→ **What the task asks**: Begin with the line holding "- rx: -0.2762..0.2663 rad", then print every line after it through the end of the data, exactly and with nothing added.

------------------------------

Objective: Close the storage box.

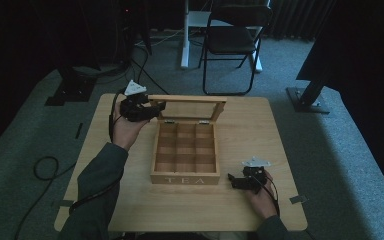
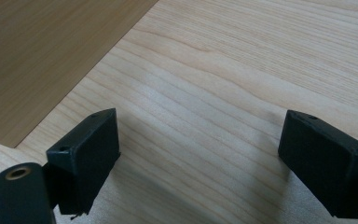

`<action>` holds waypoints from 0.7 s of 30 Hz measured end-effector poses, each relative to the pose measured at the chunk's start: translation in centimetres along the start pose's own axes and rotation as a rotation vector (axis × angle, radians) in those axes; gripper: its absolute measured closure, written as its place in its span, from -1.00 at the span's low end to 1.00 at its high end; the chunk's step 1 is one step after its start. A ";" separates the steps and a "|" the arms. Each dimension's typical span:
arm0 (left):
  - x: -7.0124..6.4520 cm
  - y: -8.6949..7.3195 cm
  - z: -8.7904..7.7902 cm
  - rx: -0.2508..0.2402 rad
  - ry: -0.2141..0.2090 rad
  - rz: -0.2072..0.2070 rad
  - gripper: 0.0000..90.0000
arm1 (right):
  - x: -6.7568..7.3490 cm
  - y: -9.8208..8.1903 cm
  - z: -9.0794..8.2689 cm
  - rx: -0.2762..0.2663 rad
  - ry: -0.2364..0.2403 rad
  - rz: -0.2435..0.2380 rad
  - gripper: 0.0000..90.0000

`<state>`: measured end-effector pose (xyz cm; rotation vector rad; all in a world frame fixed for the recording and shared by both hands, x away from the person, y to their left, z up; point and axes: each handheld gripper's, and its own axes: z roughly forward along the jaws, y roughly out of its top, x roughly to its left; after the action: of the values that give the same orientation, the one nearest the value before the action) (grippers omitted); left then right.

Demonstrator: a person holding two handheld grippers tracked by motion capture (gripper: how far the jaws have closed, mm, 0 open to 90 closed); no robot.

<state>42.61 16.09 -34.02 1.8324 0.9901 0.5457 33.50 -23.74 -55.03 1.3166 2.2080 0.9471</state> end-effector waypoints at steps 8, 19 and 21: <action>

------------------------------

→ **Output below**:
  - rx: -0.2762..0.2663 rad
  - ry: -0.2364..0.2403 rad
  - rz: -0.2435..0.2380 rad
  - gripper: 0.0000..90.0000

`<state>`: measured end-effector pose (xyz cm; rotation vector rad; all in a world frame fixed for the recording and shared by both hands, x away from the person, y to their left, z up; point and axes: each handheld gripper's, and its own axes: z roughly forward along the jaws, y roughly out of its top, x roughly to its left; after the action: of the values that give the same orientation, the one nearest the value before the action) (grippers omitted); left then right.

Demonstrator: a person holding two handheld grippers tracked by motion capture (gripper: how far the jaws have closed, mm, 0 open to 90 closed); no robot.

<state>42.61 16.09 -34.02 1.8324 0.9901 0.5457 33.50 -23.74 -55.03 1.3166 2.2080 0.9471</state> end-effector waypoints at steps 8, 19 and 21: <action>

There is no more to the exercise.